Rep. Michael Day of Stoneham and former Rep. Sheila Harrington of Groton – who resigned in February to take up a new position in the court system as clerk magistrate of the Gardner District Court – reintroduced the bill this session.
For trial court administrator John Bello, the wait hasn’t been entirely negative: In the meantime, he told lawmakers on Tuesday, the judiciary has been forced to “relaunch” some initiatives technology to respond to the pandemic.
“This delay has a good positive side: we are actually in a better technological position today than two years ago,” Bello said. “The pandemic has demonstrated like nothing else the importance of technology to individuals’ ability to access the justice system, physically or virtually.”

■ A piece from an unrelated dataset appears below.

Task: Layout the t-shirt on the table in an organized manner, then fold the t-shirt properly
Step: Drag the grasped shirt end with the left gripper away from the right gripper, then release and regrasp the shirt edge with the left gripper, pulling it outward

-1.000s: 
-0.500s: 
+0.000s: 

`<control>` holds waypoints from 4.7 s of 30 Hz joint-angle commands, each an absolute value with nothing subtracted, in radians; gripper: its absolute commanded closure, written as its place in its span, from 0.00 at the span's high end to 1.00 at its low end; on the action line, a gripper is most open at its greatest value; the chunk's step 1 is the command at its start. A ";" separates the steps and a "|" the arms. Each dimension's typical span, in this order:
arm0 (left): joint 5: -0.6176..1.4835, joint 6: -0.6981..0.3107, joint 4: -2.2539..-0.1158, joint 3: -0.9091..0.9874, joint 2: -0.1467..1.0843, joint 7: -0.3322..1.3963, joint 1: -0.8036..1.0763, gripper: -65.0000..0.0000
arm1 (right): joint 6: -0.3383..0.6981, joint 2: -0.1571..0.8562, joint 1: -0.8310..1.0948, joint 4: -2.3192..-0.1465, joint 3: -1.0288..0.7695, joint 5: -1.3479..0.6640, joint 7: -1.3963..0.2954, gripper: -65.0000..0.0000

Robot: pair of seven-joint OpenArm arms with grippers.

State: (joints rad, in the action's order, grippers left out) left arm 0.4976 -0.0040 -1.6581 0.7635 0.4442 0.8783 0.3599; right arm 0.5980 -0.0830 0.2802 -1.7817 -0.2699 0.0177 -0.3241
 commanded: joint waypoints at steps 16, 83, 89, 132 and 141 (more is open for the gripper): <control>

Many hearings over the past two years have taken place via Zoom, with lawyers and litigants able to participate without leaving their homes or offices. Remote options have also made interpreting services more available to those with limited English proficiency.
Budd said the COVID-related changes have proven that digital platforms are “essential” to providing equitable access to justice for all Massachusetts residents. Now she wants the state to strengthen its court infrastructure to continue to “enable people to get to the courts without having to take time off work, without having to worry about how they’re going to get there.”
“One of the things we’ve seen during the pandemic is that people don’t necessarily have to come in to be served by the court system,” Budd said.
In October, Budd and other senior court officials urged the Judiciary Committee to move the legislation forward quickly. That panel recommended the latest iteration on March 1, and the House pushed back the deadline for reporting to the Liaison Committee until May 13.